The Loop quotes The Seattle Times, interviewing Gabe Newell, head of Valve:

Newell expects Apple to disrupt the living room platform with a new product that will challenge consoles, although he doesn’t have any particular knowledge of that new product.

“I suspect Apple will launch a living room product that redefines people’s expectations really strongly and the notion of a separate console platform will disappear,” he said.

I don’t think Apple will offer a new product specifically for gaming, because the building blocks already exist in AirPlay and iOS devices. Firemint’s recently showed off Party Play for Real Racing 2, which works over AirPlay to an Apple TV, enabling four-player split-screen racing on an HDTV, using iOS devices as controllers.

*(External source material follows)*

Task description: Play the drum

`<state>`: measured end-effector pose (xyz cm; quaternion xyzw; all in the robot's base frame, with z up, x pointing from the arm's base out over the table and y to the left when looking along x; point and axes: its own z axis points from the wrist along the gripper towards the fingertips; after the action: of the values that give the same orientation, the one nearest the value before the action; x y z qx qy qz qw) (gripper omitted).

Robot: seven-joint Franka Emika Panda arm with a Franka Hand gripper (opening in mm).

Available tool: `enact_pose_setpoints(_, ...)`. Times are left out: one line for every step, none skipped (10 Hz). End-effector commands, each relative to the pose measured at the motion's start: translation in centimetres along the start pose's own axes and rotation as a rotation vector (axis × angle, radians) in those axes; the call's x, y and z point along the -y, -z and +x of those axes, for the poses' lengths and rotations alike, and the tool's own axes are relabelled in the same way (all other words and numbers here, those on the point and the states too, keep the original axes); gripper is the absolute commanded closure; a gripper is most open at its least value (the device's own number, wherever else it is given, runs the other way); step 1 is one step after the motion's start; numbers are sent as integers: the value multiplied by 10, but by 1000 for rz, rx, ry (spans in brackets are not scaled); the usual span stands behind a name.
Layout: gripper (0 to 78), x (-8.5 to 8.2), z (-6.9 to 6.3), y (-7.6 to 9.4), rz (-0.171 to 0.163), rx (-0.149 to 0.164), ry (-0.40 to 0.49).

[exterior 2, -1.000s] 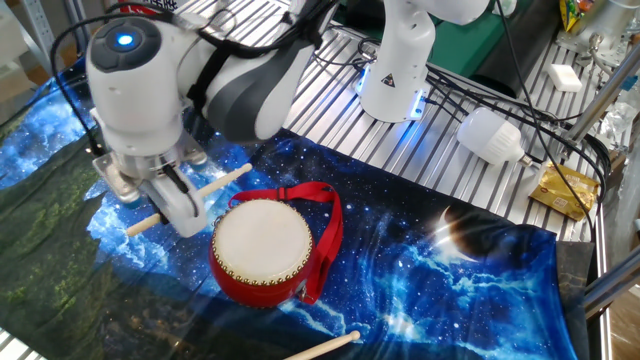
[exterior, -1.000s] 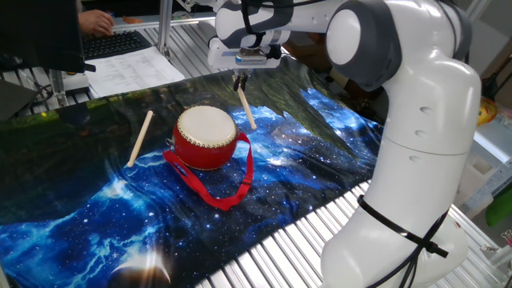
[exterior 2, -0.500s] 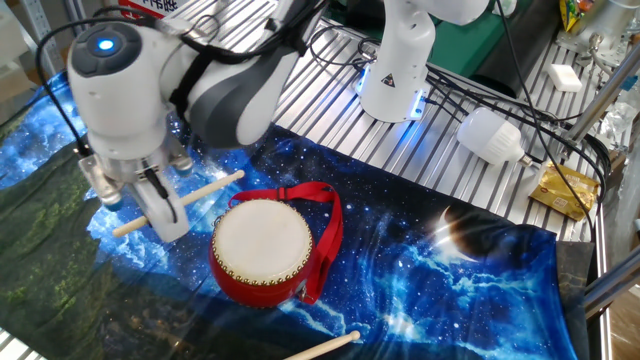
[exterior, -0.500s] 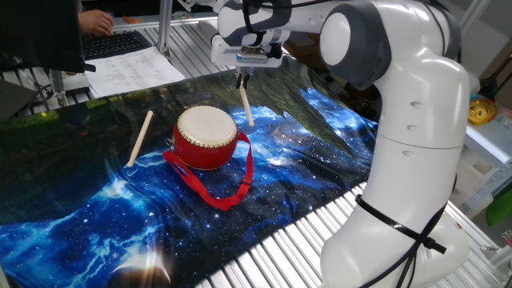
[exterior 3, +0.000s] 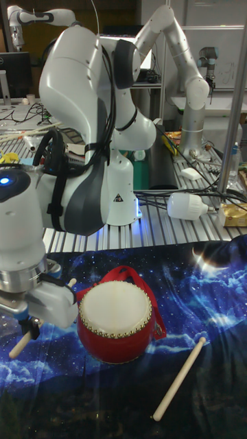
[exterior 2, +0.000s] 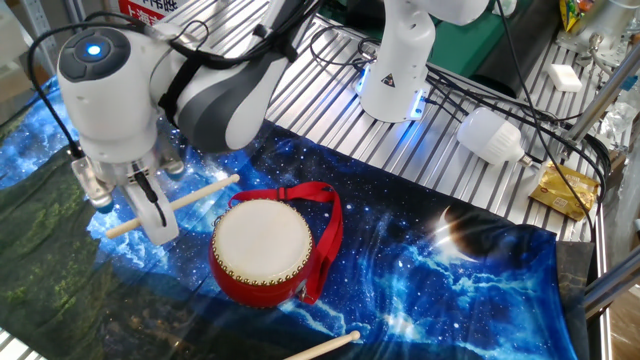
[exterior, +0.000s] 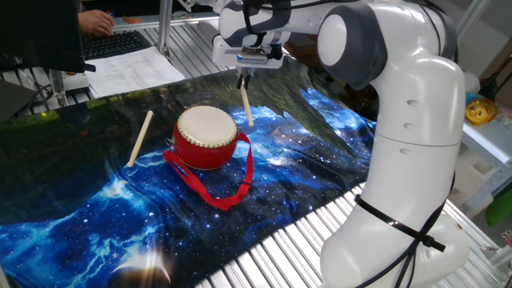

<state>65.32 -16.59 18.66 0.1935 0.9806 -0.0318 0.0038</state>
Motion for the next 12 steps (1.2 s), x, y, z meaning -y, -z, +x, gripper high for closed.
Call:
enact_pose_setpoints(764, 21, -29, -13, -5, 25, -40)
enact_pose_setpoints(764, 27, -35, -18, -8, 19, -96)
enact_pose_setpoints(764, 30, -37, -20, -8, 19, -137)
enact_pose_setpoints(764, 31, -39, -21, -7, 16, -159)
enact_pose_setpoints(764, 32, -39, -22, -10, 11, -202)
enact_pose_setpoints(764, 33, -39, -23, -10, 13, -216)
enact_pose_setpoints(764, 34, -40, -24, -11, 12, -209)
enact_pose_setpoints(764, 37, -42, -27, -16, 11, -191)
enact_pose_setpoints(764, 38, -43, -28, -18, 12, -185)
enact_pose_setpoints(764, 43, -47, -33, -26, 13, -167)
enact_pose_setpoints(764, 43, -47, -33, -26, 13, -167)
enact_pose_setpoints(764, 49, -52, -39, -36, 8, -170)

Here’s how I think things will play out for Apple in 2012:

  • The next iPod touch revision will include an A5 chip and, with that, video mirroring/AirPlay gaming support;
  • The Apple TV will retain its price point or perhaps even drop in price;
  • More games devs will take advantage of AirPlay, offering TV modes and multiplayer.

You then end up in an interesting and seemingly somewhat absurd reversal of traditional gaming. With Sony, Microsoft and Nintendo, you have affordable consoles and fairly cheap controllers. With Apple, you have a cheap ‘console’ (the Apple TV, priced similarly to the Wii, but cheaper than an Xbox or PS3), and expensive ‘controllers’, in the shape of iPods, iPhones and iPads. The Apple system isn’t one you’d buy from scratch, but once you realise families will increasingly own several iOS devices, Apple’s system becomes less crazy.

I’m not sure Sony, Microsoft and Nintendo will be significantly challenged by this model, should my three assumptions come to pass, but then people argued iOS wouldn’t get anywhere in handheld gaming, and it’s since punched the DS and PSP squarely in the face.